Saturday, August 21, 2010

Plastics!







A TV ad from the mid-1960s is stamped in my memory bank. A woman peeks coyly around the shower curtain and asks her husband for the shampoo. "Here," he says, throwing the bottle at her head, and as it ricochets around the tub, she exclaims: "Hey! It didn't break!" This was the dawning of a new era in plastics and sub-lethal marital violence.

It sticks in my head because it marks the time before which we managed to muddle through life without plastic. It's almost inconceivable now. Plastic, a petroleum product, is ubiquitous and an object lesson in ecology, or the interconnectedness of things. Everything affects everything else. A plastic butterfly barrette snapping open in Omaha leads to a gyre of submerged garbage swirling around in the Pacific. The stuff never goes away, but it does bust up into pieces so small ("nurdles") they are now being ingested by plankton. We don't know just what that will mean for the food chain, but odds are we're not going to like it.

Here in Portland, our mayor, Sam Adams, is looking to ban single-use plastic bags from stores. Some people are incensed. "He's just trying to look green," says one, and that's a valid worry. It sets a nasty precedent. What if the President pulled out of Afghanistan just to look peaceful? What if Sarah Palin corked her cakehole just to look intelligent? Where would we be then?

Other dissenters point out that the plastic bags have handles and are much easier to carry, especially for the disabled and elderly. Perhaps we are being a little too hasty in abandoning our present system before we have developed the technology to make reusable cloth bags with handles.

But the most compelling case of all in favor of plastic bags is their reuse in the field of dog poop removal. My friend Margie not only bags up the voluminous output of two Labrador retrievers every day on her walks but then carries it in her coat pockets. "It keeps my hands warm," she explains, another consequence unforeseen by me. I had to think back. What did we do before we scooped dog poop into plastic bags?

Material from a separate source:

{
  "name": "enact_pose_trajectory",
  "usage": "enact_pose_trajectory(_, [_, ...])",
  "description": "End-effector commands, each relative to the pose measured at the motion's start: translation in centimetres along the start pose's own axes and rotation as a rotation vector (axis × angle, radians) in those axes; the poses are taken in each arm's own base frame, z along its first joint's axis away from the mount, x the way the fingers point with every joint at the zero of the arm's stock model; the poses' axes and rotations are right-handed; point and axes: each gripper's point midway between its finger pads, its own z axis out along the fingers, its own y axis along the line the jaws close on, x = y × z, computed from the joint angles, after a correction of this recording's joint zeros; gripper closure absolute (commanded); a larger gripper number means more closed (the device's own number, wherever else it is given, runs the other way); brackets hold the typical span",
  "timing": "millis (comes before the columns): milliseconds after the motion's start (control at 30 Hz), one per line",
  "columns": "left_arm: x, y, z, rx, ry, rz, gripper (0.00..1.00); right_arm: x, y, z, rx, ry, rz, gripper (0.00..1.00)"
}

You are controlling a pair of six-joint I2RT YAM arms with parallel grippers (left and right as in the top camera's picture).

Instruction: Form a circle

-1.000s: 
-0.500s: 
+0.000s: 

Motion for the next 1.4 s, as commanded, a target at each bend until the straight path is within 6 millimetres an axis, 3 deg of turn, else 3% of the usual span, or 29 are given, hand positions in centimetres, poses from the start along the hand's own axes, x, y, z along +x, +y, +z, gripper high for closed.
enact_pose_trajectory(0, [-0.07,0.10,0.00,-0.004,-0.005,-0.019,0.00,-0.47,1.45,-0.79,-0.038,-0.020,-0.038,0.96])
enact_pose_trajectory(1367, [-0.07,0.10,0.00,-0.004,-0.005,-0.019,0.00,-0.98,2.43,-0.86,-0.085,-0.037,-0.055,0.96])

We didn't scoop dog poop into anything. Our dog pooped in the neighbor's yard and their dog pooped in ours. Kids revved up their immune systems by rolling around in quantities of it, and everybody watched their step. It's not feasible in the cell phone age.

So what's it going to be, people? Dog poop, or plastic inhalers for the kids? Cold hands, or a continent-sized wad of garbage in a part of the ocean nobody ever visits anyway? The planet, or Lunchables? Give it another few decades of thought, and be strong. We'll never know if we can live without plankton until we give it a shot.

34 comments:

  1. Free plastic bags were banned in shops here (Ireland) a few years ago - we wondered how we could survive! So we all use cloth bags now or pay 20 cent for a plastic if we'd really really like one. As a child I recall trees decorated with white plastic bags all year round, and there was always one blowing in the breeze down the road - What an eco friendly way to warm your hands!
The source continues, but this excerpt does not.